> _Instructions for the task_
Go through the records and report each line in which the word "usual" occurs.

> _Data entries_

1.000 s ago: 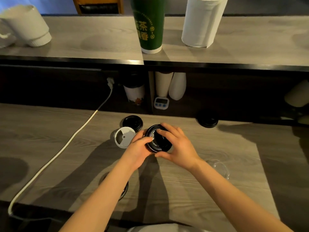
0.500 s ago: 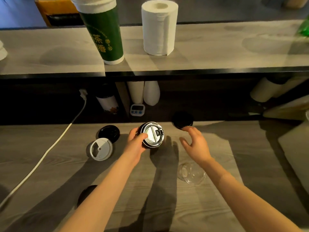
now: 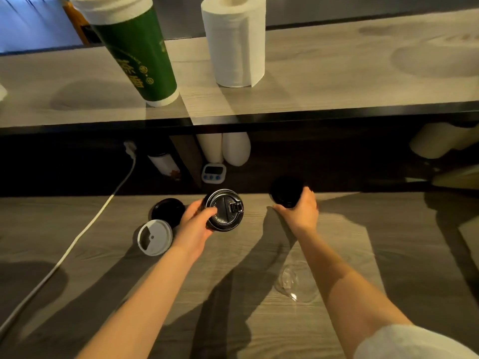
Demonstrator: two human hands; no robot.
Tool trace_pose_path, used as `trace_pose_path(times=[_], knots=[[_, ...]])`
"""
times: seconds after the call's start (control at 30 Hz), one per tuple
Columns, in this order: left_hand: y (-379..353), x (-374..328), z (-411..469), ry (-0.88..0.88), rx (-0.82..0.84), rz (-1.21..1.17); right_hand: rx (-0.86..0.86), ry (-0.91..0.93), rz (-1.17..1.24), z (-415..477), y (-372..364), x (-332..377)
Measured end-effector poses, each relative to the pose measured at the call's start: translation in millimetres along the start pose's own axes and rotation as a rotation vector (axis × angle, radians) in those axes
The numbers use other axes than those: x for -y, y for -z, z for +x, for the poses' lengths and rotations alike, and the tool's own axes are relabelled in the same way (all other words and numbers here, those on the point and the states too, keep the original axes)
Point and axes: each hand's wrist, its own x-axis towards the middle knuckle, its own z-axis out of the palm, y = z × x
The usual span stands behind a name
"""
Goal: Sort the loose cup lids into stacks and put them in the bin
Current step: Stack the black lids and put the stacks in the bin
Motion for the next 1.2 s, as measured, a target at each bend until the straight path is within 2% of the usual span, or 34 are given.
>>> trace_pose_path(times=[0.27, 0.53, 0.77, 0.9, 1.07, 1.2], knots=[[0.6, 8.6, -1.7, 0.013, 0.014, 0.036, -0.091, 0.109, -0.018, -19.0, 5.1, -9.7], [-14.7, 22.5, -17.0, 0.071, 0.049, 0.067, 0.014, 0.148, 0.236, -74.2, 34.3, -15.2], [-44.7, 29.0, -43.5, 0.127, 0.147, 0.036, -0.042, 0.273, 0.405, -112.9, 89.3, -8.5], [-70.6, 36.8, -62.3, 0.169, 0.238, 0.027, -0.004, 0.366, 0.365, -140.7, 116.4, -5.0], [-97.1, 46.8, -95.8, 0.212, 0.335, -0.021, -0.060, 0.375, 0.358, -159.0, 131.5, -10.4], [-96.6, 49.0, -111.1, 0.253, 0.385, -0.046, -0.026, 0.406, 0.263, -169.6, 138.8, -13.6]])
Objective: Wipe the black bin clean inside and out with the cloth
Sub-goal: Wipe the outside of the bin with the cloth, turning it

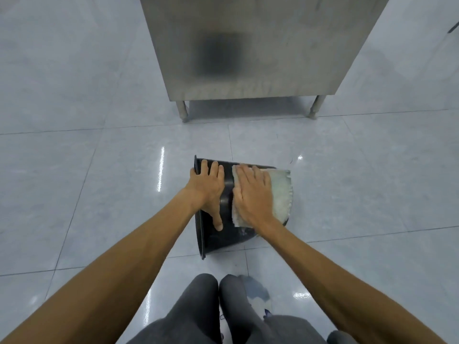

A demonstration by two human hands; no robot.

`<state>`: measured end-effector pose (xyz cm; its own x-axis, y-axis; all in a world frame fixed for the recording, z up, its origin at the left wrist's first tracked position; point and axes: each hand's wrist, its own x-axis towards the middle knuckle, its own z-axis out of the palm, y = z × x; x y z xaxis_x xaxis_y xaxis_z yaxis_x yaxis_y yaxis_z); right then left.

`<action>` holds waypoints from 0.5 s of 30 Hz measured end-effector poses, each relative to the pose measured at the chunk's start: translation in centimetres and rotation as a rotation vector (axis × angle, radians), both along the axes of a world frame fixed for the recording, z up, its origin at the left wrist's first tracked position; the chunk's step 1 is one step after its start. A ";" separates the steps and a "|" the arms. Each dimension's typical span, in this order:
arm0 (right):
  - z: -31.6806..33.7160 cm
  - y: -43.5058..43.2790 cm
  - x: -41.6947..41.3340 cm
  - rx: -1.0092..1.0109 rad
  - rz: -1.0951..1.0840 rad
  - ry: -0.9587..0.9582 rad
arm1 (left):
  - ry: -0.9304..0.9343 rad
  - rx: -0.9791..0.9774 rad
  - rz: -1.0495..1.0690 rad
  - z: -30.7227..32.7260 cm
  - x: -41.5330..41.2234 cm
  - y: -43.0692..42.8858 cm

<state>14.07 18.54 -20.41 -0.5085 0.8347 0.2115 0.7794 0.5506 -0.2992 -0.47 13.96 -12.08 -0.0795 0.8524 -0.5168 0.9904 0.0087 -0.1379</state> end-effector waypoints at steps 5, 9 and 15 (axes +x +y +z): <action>-1.3 -3.2 0.5 0.089 -0.011 0.108 | 0.009 0.020 -0.055 -0.2 -0.3 -0.4; 0.3 0.5 -0.8 -0.012 -0.089 0.035 | 0.005 0.073 -0.090 -0.5 -0.2 -1.3; 2.5 6.3 -1.8 -0.310 -0.064 -0.090 | 0.062 0.151 -0.143 -0.2 0.9 -2.2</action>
<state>12.24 24.88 -17.88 -0.4579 0.8833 -0.1009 0.8406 0.3932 -0.3726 0.48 11.78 -12.24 0.0199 0.9247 -0.3801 0.9726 -0.1059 -0.2068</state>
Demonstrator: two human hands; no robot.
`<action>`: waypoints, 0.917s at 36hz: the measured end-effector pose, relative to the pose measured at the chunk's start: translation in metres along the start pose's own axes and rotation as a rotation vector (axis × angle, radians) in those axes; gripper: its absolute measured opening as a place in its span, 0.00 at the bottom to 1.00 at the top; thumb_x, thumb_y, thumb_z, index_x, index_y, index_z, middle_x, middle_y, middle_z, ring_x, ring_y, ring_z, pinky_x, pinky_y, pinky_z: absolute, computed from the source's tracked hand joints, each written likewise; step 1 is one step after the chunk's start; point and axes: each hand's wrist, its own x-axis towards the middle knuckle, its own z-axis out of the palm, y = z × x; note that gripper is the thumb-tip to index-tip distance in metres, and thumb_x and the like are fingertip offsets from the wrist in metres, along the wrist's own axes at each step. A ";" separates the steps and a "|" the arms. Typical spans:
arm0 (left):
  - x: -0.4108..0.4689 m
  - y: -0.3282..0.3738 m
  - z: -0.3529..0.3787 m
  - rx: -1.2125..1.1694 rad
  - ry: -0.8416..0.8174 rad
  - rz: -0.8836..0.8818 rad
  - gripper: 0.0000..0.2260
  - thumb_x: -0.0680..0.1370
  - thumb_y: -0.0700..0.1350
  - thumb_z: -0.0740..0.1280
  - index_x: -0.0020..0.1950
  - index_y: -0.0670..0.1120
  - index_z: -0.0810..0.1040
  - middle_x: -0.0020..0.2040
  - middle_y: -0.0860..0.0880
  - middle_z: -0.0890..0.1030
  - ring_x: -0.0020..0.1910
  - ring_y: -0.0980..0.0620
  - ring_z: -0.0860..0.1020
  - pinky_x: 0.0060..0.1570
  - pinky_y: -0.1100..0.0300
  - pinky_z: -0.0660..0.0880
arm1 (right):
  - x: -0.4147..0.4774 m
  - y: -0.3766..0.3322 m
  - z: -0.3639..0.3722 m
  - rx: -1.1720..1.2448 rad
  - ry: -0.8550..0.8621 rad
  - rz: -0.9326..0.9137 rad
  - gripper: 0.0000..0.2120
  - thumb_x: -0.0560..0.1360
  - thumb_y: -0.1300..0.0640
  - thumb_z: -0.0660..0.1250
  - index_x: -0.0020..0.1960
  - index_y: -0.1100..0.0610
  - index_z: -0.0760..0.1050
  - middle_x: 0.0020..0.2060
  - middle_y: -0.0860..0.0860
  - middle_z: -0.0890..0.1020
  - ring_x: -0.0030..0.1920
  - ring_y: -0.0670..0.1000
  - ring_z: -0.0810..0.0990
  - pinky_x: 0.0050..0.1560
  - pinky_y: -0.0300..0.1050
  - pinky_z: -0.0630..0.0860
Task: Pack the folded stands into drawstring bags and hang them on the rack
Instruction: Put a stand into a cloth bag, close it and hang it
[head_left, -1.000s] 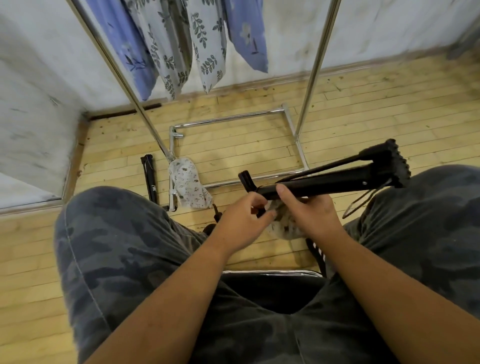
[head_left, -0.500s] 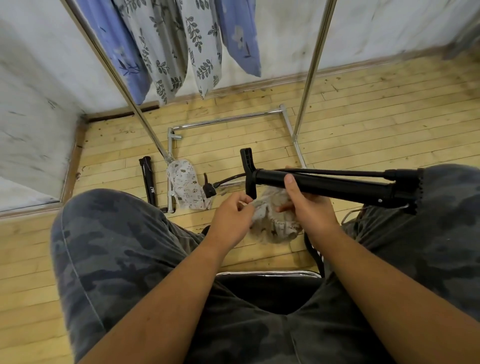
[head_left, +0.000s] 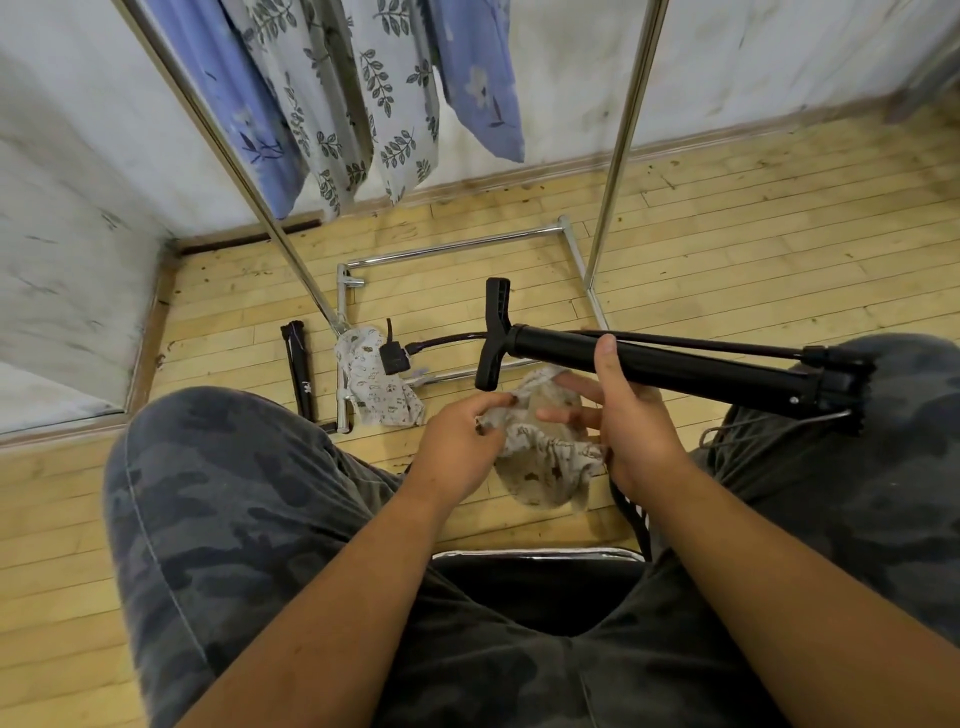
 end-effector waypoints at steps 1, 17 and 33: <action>0.000 0.000 0.000 -0.007 -0.011 -0.004 0.18 0.81 0.39 0.67 0.69 0.54 0.81 0.61 0.58 0.82 0.53 0.61 0.81 0.43 0.76 0.75 | -0.001 -0.001 0.001 0.004 -0.007 -0.001 0.22 0.76 0.30 0.61 0.55 0.45 0.79 0.55 0.48 0.88 0.45 0.58 0.89 0.60 0.63 0.81; 0.004 0.002 -0.008 -0.186 -0.093 -0.165 0.24 0.84 0.34 0.60 0.71 0.59 0.77 0.63 0.52 0.77 0.46 0.61 0.78 0.46 0.62 0.80 | -0.011 -0.013 0.002 0.040 -0.040 0.017 0.43 0.67 0.23 0.65 0.69 0.54 0.78 0.58 0.50 0.87 0.53 0.58 0.88 0.65 0.78 0.71; 0.003 0.012 -0.014 -0.284 -0.016 -0.194 0.25 0.83 0.32 0.58 0.72 0.55 0.78 0.66 0.50 0.78 0.51 0.52 0.82 0.32 0.73 0.73 | 0.003 -0.009 -0.004 0.069 -0.081 0.037 0.31 0.73 0.35 0.67 0.67 0.56 0.80 0.59 0.53 0.86 0.57 0.60 0.86 0.65 0.74 0.74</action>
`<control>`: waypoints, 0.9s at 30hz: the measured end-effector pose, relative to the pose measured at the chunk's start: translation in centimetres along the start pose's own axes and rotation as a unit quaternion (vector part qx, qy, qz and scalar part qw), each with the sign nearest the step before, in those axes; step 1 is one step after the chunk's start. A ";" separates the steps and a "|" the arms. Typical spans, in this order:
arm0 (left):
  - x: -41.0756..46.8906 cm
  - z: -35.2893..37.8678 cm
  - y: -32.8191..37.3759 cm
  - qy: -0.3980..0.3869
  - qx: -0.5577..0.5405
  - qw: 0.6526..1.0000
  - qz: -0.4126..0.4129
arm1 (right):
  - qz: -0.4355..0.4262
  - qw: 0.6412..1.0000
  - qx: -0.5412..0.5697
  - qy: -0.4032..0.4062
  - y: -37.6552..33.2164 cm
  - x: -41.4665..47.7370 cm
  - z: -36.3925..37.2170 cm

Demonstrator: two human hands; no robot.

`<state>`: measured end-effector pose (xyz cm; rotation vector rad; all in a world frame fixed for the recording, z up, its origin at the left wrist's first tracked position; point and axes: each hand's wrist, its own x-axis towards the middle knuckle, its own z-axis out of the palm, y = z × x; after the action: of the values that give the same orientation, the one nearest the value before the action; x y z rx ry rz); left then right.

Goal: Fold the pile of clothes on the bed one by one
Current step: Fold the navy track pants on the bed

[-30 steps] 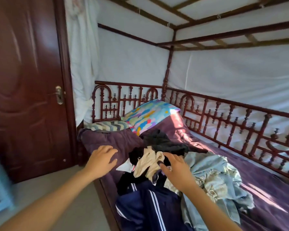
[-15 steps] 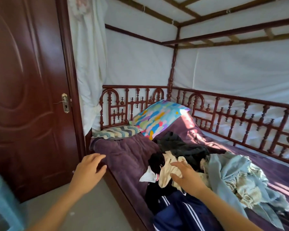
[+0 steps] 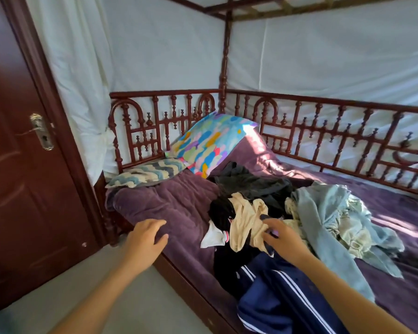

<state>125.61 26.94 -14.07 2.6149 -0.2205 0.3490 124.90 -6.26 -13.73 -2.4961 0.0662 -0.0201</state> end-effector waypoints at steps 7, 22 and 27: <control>10.1 0.9 -2.3 -0.009 0.036 0.999 0.024 | 0.055 0.996 0.058 0.027 1.0 10.7 1.2; 22.3 14.0 -9.2 -0.192 0.016 0.981 -0.010 | 0.243 0.967 0.072 0.037 6.4 19.1 6.7; 27.8 18.5 -8.5 -0.270 0.000 0.961 0.062 | 0.386 0.912 0.081 0.110 10.1 16.2 5.8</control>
<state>157.80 22.69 -25.59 2.6475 -0.5647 -0.3368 140.84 -11.70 -24.50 -2.1311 1.0868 0.0235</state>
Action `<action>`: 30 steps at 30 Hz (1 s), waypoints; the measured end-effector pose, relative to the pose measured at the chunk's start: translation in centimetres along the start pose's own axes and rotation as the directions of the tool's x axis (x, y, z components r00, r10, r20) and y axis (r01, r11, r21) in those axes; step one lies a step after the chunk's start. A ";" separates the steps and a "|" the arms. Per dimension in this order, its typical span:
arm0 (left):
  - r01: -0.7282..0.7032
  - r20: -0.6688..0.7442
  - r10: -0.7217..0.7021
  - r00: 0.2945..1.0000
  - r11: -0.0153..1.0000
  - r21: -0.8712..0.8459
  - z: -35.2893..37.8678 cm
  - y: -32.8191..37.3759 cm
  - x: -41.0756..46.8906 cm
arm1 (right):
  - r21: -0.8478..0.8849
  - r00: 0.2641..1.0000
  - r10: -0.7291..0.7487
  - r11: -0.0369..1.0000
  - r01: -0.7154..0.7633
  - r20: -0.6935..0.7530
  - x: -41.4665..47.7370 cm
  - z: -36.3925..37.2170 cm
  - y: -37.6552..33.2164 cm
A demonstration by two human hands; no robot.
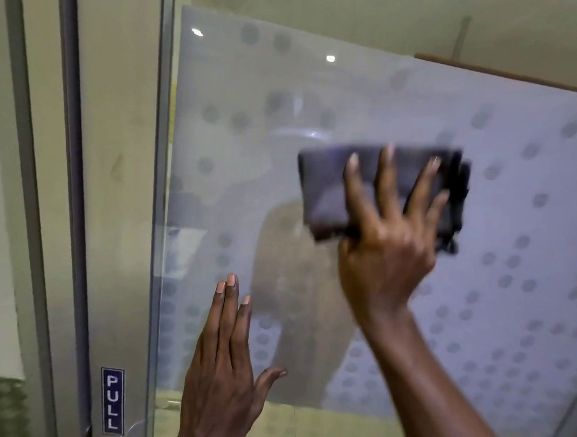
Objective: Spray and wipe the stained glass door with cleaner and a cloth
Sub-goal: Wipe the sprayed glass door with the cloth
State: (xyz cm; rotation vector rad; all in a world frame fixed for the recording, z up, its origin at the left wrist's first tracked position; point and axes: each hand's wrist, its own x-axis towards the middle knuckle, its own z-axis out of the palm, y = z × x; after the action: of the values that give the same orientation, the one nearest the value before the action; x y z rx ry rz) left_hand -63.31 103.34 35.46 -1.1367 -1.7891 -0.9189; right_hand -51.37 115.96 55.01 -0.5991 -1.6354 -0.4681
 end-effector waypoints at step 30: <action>-0.035 -0.051 0.034 0.998 0.999 -0.012 -3.7 -3.7 3.6 | 0.043 0.999 0.017 0.999 -0.018 0.028 11.5 0.6 -7.6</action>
State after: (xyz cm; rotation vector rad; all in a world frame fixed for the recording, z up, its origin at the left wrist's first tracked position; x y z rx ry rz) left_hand -66.83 100.15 39.67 -1.1393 -1.7202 -0.9319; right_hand -57.65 111.70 66.51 -0.5894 -1.6615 -0.4116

> _Result of this exercise_
The usual span stands behind a name
Motion for the next 1.2 s, as measured, a target at each bend until the straight path is within 2% of the usual span, or 34 are given.

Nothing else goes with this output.